L’ISEE (Indicatore della Situazione Economica Equivalente) è l’unico «strumento di calcolo della capacità contributiva dei privati» che possa essere utilizzato per scandire le condizioni e la proporzione di accesso alle prestazioni agevolate. Dal canto loro, i Comuni non possono «creare criteri avulsi all’ISEE con valenza derogatoria ovvero finanche sostitutiva».
Lo ha stabilito il Consiglio di Stato con una Sentenza prodotta il 13 novembre scorso (n. 6371), accogliendo il ricorso di due genitori che avevano agito in giudizio in qualità di amministratori di sostegno del figlio.
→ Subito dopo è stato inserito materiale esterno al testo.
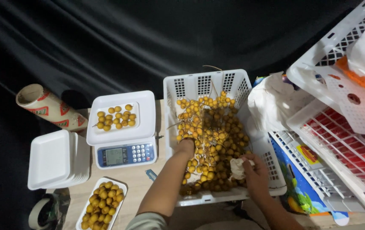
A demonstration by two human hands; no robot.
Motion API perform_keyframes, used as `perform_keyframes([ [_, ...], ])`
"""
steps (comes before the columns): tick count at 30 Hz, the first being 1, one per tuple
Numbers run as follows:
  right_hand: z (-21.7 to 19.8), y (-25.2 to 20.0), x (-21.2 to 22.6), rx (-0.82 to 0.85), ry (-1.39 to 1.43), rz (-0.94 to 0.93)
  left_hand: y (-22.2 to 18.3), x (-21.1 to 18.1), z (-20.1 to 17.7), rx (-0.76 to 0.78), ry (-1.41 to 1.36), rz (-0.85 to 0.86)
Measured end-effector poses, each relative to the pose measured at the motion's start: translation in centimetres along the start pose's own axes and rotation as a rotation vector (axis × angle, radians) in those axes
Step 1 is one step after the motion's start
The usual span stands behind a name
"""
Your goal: Sorting and cleaning longan fruits by hand, wiping each one with a cloth before placing it on a scale for weighing.
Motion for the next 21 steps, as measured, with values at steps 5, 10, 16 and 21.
perform_keyframes([
  [5,0.1,-0.1,0.8,0.017,-0.040,0.032,0.1,-0.1,0.2,-0.068,0.043,0.010],
  [10,0.6,0.1,2.3,0.086,-0.131,0.048,2.6,1.1,2.9,0.023,0.254,-0.080],
  [16,0.4,-0.2,4.0,-0.018,-0.127,0.174,-11.1,-1.4,-6.3,-0.290,-0.629,0.110],
  [21,3.6,1.3,-1.2,-0.035,0.151,0.285,-19.9,-5.2,-7.9,-0.096,-1.172,0.206],
])
Point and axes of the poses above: each hand's wrist, its own y-axis towards the middle knuckle, its own z-axis out of the palm, x = y × z, the point moved 8 cm from there along y, towards the middle knuckle, and after that the axes turned 6 degrees about -x, right-handed, at the moved point
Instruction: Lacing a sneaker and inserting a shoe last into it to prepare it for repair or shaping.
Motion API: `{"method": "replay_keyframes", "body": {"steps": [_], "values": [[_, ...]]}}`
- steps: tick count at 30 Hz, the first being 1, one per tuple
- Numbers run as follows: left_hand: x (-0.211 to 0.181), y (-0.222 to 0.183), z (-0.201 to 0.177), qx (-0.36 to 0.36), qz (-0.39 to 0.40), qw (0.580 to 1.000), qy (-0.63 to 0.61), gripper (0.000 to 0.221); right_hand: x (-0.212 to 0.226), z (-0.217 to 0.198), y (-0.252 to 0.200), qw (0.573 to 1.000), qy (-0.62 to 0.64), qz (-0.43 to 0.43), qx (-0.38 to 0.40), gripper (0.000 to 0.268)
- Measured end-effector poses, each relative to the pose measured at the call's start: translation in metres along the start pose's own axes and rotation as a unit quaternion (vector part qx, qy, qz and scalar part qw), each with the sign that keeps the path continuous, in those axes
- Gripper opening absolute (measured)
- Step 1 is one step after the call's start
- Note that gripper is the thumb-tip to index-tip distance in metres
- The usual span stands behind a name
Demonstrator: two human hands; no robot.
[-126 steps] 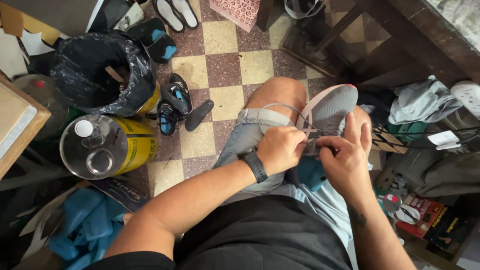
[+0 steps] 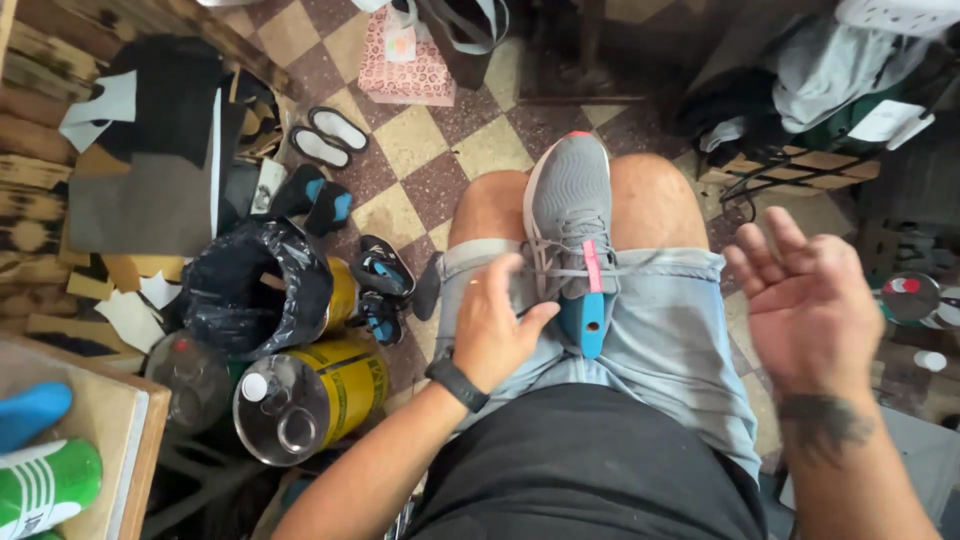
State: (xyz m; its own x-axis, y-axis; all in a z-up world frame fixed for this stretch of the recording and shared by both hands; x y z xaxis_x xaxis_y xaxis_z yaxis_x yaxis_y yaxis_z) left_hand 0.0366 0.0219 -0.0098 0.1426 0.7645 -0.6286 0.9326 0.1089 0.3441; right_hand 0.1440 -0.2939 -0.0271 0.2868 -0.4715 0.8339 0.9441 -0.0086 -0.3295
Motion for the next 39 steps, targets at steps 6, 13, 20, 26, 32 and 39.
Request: {"method": "replay_keyframes", "body": {"steps": [6, 13, 20, 26, 32, 39], "values": [[0.007, 0.006, 0.008, 0.058, -0.024, 0.998, 0.022, 0.044, 0.011, 0.049, -0.013, 0.948, -0.268, -0.131, 0.107, 0.021], [0.002, 0.003, 0.012, 0.054, 0.066, 0.996, 0.026, 0.029, -0.034, 0.085, -0.012, 0.677, -0.567, -0.411, 0.228, 0.008], [0.047, 0.002, -0.034, 0.120, 0.032, 0.991, -0.048, 0.023, 0.021, -0.007, -0.008, 0.624, -0.621, -0.449, 0.150, 0.007], [0.053, 0.006, -0.052, 0.152, 0.059, 0.987, 0.010, 0.023, 0.027, -0.172, 0.037, 0.724, -0.598, -0.333, 0.085, 0.012], [0.071, 0.014, -0.059, 0.203, -0.003, 0.978, 0.045, 0.018, 0.050, -0.130, 0.011, 0.642, -0.684, -0.332, 0.095, 0.008], [-0.113, 0.094, -0.079, 0.237, 0.111, 0.957, -0.121, 0.077, 0.139, 0.105, -0.101, 0.690, -0.556, -0.412, 0.214, 0.023]]}}
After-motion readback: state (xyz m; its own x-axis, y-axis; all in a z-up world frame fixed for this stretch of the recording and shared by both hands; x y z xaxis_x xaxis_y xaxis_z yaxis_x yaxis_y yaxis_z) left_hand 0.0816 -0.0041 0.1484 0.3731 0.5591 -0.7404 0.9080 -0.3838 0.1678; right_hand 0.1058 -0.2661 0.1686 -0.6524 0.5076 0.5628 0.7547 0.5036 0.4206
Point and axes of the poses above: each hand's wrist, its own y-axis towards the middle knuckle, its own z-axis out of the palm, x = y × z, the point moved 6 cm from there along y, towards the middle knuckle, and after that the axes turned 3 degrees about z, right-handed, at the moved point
La vicenda – come viene spiegato dalla LEDHA, la Lega per i Diritti delle Persone con Disabilità, che costituisce la componente lombarda della FISH (Federazione Italiana per il Superamento dell’Handicap) – riguardava una persona con grave disabilità inserita presso il CDD (Centro Diurno per Disabili) di un Comune in provincia di Brescia. Nel 2016 l’Amministrazione Comunale aveva pubblicato una Delibera con cui stabilire le quote per la compartecipazione al costo dei servizi presso le strutture di accoglienza per le persone con disabilità. Nel testo del provvedimento si stabiliva – anche di fronte ad un ISEE dei beneficiari dei servizi pari a zero – una quota di compartecipazione a carico degli utenti pari al 30% del costo del servizio, per i percettori di pensione di invalidità e indennità di accompagnamento, e del 5% per i percettori della sola pensione di invalidità. Il responsabile dei Servizi Sociali di quel Comune aveva quindi definito una percentuale di contribuzione per la frequenza al servizio CDD pari a 2.661,30 euro annui.
Di fronte a tale situazione, i genitori della persona con disabilità – in qualità di amministratori di sostegno – avevano deciso di rivolgersi al TAR di Brescia (Tribunale Amministrativo Regionale) che però ne aveva respinto il ricorso nell’agosto 2017. Impegnata quella decisione di fronte al Consiglio di Stato, quest’ultimo, come detto, ha dato ragione ai ricorrenti e sanzionato il Comune.
«È di tutta evidenza – si scrive nella Sentenza – come si ponga in contrasto con la disciplina di riferimento […] l’opzione di una contribuzione fissa, totalmente svincolata dal parametro vincolante dell’indicatore ISEE». Inoltre, il comportamento dell’Amministrazione Comunale assegna «un improprio e discriminante rilievo alla percezione di emolumenti (pensione di invalidità) che avrebbero dovuto essere considerati normativamente “protetti” e, dunque, con valenza neutra tanto ai fini dell’ISEE che, in via consequenziale, nella definizione della capacità contributiva degli utenti».
«Nel caso di specie – concludono i Giudici del Consiglio di Stato -, e in mancanza di allegazioni ulteriori e integrativi criteri approvati da Regione Lombardia, l’ISEE resta, dunque, l’indefettibile strumento di calcolo della capacità contributiva dei privati e deve scandire le condizioni e la proporzione di accesso alle prestazioni agevolate, non essendo consentita la pretesa del Comune di creare criteri avulsi all’ISEE con valenza derogatoria ovvero finanche sostitutiva [grassetto nostro, N.d.R.]».
«Questa Sentenza è molto importante – commenta Gaetano De Luca, legale del Centro Antidiscriminazione Franco Bomprezzi della LEDHA – in quanto afferma come la compartecipazione di una persona con disabilità al costo di un servizio socio-sanitario di cui beneficia, vada determinata in funzione e in proporzione alla sua condizione economica. E in tal senso, il Consiglio di Stato ci ricorda come l’unico modo per calcolare tale condizione economica di un beneficiario di un servizio sia unicamente l’ISEE, senza la possibilità di utilizzare criteri ulteriori». (S.B.)